4) For the remainder of this litigation, no Defendant may file a motion or opposition to a motion in this case without that Defendant's counsel conferring with counsel for all other groups of Defendants. There are currently four groups of counsel representing Defendants in this case, and no one will benefit from their uncoordinated action. Unless a Defendant can point to a compelling reason, the court presumes that a single motion, opposition to a motion, reply brief, or the like, will suffice to state the position of all Defendants.

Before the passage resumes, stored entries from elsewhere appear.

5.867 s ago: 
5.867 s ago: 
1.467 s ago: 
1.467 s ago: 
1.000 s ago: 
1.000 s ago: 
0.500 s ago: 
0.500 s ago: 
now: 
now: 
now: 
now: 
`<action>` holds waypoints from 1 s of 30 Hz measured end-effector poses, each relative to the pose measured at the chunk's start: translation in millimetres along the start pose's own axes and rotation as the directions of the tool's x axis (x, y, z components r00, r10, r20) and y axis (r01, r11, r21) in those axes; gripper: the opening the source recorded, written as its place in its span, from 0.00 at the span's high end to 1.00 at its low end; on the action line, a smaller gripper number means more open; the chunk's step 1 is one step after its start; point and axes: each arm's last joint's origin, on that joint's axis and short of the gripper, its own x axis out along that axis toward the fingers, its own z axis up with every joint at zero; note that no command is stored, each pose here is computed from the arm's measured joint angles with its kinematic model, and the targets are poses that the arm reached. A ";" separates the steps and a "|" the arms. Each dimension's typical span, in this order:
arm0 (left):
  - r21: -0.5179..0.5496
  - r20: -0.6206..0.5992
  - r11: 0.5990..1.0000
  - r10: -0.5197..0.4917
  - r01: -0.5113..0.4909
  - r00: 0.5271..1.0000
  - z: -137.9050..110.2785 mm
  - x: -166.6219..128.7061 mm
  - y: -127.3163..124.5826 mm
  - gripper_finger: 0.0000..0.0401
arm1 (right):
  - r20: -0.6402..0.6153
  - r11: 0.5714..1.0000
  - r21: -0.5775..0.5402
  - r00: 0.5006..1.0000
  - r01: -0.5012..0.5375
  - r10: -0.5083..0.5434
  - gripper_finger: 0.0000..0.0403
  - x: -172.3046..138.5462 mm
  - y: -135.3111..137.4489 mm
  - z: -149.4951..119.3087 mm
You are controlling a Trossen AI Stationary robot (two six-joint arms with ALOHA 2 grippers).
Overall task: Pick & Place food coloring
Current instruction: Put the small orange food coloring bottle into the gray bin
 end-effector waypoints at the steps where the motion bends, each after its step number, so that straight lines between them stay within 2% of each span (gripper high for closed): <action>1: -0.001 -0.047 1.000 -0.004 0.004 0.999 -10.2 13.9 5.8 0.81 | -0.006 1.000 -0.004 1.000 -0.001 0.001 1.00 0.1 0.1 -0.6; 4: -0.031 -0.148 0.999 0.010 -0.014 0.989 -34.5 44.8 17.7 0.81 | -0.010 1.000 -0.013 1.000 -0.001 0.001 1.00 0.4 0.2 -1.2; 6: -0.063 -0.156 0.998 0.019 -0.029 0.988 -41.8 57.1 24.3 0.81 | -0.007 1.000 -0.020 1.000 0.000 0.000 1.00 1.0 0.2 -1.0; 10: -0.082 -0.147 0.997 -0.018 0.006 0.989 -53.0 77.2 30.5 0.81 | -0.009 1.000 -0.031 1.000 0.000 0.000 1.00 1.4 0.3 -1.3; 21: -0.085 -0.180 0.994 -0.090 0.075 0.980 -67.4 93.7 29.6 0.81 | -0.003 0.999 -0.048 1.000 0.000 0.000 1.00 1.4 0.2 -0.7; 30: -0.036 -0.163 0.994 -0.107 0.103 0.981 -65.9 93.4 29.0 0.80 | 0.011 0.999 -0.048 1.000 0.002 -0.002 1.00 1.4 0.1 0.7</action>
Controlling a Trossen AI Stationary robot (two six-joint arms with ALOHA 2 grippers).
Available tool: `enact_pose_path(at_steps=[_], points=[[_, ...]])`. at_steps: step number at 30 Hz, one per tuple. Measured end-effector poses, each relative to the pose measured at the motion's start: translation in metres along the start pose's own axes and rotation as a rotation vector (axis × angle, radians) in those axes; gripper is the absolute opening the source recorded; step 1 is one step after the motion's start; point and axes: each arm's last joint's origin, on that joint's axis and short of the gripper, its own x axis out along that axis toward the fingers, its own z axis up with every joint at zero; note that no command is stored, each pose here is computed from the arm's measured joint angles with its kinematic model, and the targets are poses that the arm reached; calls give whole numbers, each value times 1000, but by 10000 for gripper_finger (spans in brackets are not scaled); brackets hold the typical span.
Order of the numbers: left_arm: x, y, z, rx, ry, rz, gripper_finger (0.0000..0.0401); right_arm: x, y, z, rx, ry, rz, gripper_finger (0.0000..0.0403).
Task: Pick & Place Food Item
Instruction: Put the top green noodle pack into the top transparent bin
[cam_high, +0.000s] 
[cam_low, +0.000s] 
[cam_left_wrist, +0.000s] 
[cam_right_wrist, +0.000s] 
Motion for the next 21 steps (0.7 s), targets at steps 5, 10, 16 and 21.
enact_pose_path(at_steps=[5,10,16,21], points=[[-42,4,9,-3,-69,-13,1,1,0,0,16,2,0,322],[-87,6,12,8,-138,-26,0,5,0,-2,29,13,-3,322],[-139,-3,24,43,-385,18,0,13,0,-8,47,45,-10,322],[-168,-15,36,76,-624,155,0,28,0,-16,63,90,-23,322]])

5) Ms. Block may not communicate directly with any Defendant about this case except through that party's counsel of record. Because Snohomish County itself is a represented party, this restriction also prohibits Ms. Block from communicating about this case with individual officers or employees of Snohomish County or the City of Gold Bar who are not Defendants in this case. It does not prohibit Ms. Block from communicating directly with Defendants about topics other than this case. It also does not prohibit her from
mentioning this case or its status as necessary in communications otherwise unrelated to this case.



6) Ms. Block may not make audio or video recordings of counsel for Defendants with respect to communications about this case unless she either obtains their express written consent or obtains permission from the court.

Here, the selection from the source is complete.